◆ YOUR GOAL: Among the entries below, one line contains "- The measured" and another contains "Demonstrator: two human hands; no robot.". Transcribe those two lines and every line between them, exactly.

Data items:
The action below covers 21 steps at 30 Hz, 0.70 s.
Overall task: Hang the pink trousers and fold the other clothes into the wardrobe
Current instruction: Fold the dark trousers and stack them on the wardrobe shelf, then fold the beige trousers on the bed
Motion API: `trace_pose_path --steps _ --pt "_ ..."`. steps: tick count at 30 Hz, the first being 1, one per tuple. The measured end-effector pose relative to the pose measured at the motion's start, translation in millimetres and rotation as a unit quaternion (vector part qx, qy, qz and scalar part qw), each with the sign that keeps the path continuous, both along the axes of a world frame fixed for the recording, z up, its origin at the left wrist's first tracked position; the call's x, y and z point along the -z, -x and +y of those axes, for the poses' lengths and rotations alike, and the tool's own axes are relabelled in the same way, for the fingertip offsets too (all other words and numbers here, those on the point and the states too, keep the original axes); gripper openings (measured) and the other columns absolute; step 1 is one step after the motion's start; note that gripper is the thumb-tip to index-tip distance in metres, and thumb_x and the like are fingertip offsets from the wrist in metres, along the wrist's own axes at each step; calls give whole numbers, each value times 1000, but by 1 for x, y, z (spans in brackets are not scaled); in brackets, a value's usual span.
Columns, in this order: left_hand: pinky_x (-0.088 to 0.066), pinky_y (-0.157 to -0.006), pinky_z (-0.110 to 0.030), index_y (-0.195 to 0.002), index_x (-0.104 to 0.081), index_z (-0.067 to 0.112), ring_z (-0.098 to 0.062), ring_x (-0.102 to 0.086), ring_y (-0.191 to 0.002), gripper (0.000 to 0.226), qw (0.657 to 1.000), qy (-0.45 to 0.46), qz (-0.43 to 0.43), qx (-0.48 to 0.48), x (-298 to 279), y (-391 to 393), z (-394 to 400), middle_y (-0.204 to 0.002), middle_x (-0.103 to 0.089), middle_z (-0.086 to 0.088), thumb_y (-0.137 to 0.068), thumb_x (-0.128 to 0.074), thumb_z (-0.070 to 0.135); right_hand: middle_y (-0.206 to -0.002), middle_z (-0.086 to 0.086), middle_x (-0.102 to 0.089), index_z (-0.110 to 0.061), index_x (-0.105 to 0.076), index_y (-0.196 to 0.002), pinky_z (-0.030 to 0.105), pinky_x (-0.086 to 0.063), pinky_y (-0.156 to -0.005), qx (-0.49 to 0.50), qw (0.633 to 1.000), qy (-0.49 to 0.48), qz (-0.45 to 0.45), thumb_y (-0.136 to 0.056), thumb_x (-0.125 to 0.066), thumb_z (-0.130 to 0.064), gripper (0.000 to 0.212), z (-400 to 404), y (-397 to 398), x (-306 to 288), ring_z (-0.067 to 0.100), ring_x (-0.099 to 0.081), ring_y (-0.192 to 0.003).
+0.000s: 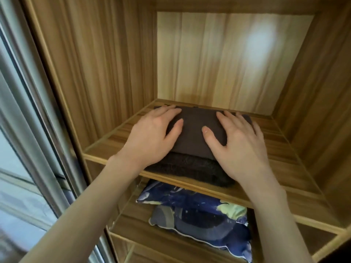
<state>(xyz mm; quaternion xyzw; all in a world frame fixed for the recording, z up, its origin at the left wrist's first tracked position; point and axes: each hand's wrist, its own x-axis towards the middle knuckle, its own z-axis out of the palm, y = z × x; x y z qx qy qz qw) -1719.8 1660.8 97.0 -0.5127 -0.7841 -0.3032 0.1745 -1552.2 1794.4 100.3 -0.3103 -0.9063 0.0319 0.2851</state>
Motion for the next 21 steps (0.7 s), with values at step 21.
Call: trace_pose_path --steps 21 --pt "-45 -111 -44 -145 -57 12 -28 -54 -137 51 846 -2 50 -531 80 -146 -282 -144 -61 -6 -104 -48 41 -158 3 -47 -18 -47 -153 46 -36 -119 -540 838 -28 75 -104 -40 -62 66 -187 61 71 22 -42 -147"
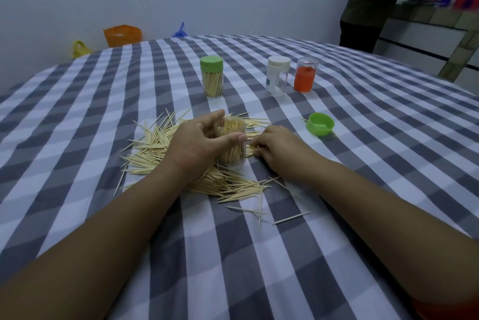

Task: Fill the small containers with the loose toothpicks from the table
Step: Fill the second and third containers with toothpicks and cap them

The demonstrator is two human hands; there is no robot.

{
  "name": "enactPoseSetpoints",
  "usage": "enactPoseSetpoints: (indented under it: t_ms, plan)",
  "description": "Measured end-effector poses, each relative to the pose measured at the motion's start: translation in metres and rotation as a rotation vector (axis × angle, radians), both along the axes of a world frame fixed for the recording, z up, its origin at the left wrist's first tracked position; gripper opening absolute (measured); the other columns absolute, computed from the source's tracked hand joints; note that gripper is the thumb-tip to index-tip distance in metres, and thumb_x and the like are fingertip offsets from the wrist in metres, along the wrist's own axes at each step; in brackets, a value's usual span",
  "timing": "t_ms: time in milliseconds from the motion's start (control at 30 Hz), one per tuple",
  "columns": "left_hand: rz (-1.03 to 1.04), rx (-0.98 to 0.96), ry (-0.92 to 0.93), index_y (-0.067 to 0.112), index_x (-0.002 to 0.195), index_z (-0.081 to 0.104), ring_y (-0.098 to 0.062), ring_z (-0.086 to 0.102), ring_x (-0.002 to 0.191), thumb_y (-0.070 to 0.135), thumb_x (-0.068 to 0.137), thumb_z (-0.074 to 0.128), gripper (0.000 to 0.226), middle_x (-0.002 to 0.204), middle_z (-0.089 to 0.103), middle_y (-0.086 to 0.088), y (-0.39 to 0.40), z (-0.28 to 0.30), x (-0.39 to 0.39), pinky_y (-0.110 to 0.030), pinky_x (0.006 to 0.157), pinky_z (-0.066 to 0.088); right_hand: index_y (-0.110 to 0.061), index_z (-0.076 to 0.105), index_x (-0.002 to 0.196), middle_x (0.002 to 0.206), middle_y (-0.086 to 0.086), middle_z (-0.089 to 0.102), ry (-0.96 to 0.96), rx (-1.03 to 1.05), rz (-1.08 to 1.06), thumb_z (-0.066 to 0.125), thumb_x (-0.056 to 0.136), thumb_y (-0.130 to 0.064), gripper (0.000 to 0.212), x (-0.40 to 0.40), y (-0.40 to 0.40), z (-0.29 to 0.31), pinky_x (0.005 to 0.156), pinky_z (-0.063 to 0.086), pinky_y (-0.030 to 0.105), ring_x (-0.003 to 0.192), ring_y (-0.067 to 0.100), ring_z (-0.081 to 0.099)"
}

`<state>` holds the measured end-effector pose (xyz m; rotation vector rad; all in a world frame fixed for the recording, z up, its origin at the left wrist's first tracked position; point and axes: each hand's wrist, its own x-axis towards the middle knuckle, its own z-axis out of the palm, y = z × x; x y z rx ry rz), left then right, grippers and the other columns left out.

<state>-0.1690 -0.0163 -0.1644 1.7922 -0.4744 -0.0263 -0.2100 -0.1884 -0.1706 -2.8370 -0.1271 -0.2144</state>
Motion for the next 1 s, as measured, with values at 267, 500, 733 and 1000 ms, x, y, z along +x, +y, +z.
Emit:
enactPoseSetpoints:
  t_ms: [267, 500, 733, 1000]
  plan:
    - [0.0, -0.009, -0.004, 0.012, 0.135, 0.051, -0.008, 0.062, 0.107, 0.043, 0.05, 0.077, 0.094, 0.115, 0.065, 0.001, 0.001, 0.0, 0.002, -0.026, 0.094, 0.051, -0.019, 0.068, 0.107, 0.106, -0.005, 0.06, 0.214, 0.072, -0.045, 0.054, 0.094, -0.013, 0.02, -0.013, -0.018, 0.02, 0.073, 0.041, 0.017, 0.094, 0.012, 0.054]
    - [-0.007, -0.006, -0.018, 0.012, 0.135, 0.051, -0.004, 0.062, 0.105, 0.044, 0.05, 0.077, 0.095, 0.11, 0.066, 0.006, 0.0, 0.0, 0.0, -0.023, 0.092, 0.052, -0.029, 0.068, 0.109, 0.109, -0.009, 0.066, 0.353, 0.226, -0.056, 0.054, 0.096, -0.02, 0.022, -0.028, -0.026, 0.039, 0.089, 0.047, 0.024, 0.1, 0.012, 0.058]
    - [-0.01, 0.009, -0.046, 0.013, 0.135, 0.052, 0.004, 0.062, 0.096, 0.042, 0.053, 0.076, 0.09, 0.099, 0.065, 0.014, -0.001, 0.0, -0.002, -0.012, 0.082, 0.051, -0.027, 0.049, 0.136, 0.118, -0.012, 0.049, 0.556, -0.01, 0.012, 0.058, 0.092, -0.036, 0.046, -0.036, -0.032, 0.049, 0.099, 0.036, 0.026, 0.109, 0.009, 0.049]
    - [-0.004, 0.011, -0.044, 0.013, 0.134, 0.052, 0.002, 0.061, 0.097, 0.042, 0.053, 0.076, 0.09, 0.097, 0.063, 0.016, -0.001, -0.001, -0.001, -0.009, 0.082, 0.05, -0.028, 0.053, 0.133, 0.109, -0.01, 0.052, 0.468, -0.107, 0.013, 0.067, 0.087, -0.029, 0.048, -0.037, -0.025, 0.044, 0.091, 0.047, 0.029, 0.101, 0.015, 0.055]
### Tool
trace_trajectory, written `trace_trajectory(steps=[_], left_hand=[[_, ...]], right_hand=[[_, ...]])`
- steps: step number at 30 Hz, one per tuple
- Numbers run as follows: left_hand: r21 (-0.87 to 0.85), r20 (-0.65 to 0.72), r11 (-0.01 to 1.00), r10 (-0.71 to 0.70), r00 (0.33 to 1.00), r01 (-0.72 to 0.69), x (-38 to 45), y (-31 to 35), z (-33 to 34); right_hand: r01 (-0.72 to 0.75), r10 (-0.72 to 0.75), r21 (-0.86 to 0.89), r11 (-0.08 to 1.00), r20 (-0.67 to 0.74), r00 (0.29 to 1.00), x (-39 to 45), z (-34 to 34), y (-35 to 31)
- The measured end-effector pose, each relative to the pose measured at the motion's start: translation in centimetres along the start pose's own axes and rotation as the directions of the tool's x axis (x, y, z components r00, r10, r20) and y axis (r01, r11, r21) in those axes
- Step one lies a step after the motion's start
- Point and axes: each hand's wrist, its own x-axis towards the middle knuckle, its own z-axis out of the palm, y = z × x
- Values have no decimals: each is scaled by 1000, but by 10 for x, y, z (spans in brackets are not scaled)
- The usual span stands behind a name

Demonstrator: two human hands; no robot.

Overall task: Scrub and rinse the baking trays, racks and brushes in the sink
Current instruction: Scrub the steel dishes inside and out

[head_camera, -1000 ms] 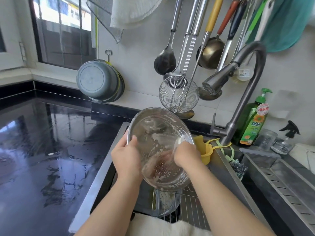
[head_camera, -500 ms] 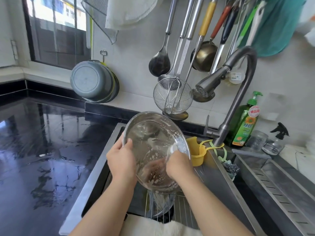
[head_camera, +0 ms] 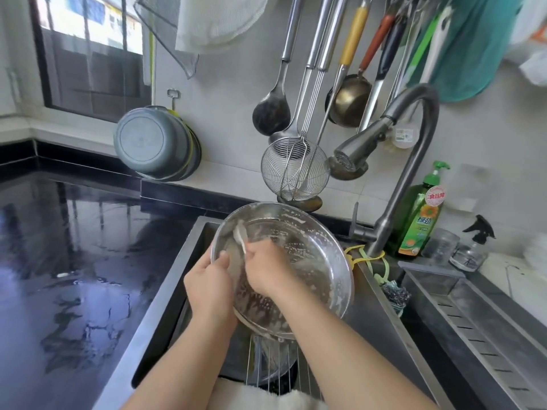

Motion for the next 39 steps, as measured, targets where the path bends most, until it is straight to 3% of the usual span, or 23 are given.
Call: trace_trajectory(steps=[3, 6, 10, 13, 18, 20, 23, 29, 34, 37, 39], left_hand=[[9, 3, 1000, 24, 1000, -24, -3, 2, 1], [33, -11, 998, 58, 998, -57, 0, 4, 1], [15, 31, 999, 41, 999, -41, -3, 6, 5], [35, 33, 998, 54, 998, -55, 0, 2, 0], [50, 8, 997, 61, 998, -61, 7, 3, -3], [38, -33, 999, 25, 999, -24, 8, 1, -3], [48, -52, 998, 40, 998, -37, 10, 2, -7], [62, 27, 995, 73, 997, -74, 7, 0, -4], [69, 12, 997, 34, 999, -35, 10, -3, -5], [62, 52, 997, 36, 998, -39, 8, -1, -3], [70, 27, 996, 54, 998, -55, 11, 2, -4]], right_hand=[[-130, 121, -77, 989, -115, 986, 12, -16, 14], [-235, 216, -232, 944, -104, 971, 13, -33, 35], [-128, 88, -254, 959, -161, 983, 13, -18, 26], [5, -33, -279, 960, -96, 995, 12, -9, 23], [-243, 198, -272, 931, -181, 963, 1, -25, 67], [-193, 146, -269, 944, -184, 972, -7, -18, 61], [-70, 59, -235, 970, -55, 997, -1, -8, 54], [-228, 178, -274, 934, -195, 964, 8, -27, 78], [58, -59, -57, 997, -23, 998, 3, -10, 52], [2, -43, -308, 951, -125, 991, 15, -36, 69], [-50, -2, -434, 899, -119, 993, 11, -50, 84]])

◆ RESPONSE BELOW:
- The measured end-effector pose, each relative to the pose measured at the motion's start: translation in centimetres along the start pose's own axes and rotation as the directions of the tool's x axis (x, y, z components r00, r10, r20) and y axis (r01, r11, r21) in those axes
- Step one lies a step after the motion's start
- Point and axes: each hand's wrist, its own x-axis towards the middle knuckle, its own z-axis out of the palm, y = z × x
- Values have no decimals: each is scaled by 1000, but by 10 for x, y, z (spans in brackets are not scaled)
- The usual span stands behind a name

Demonstrator: two human hands; no robot.

The exercise has been finished.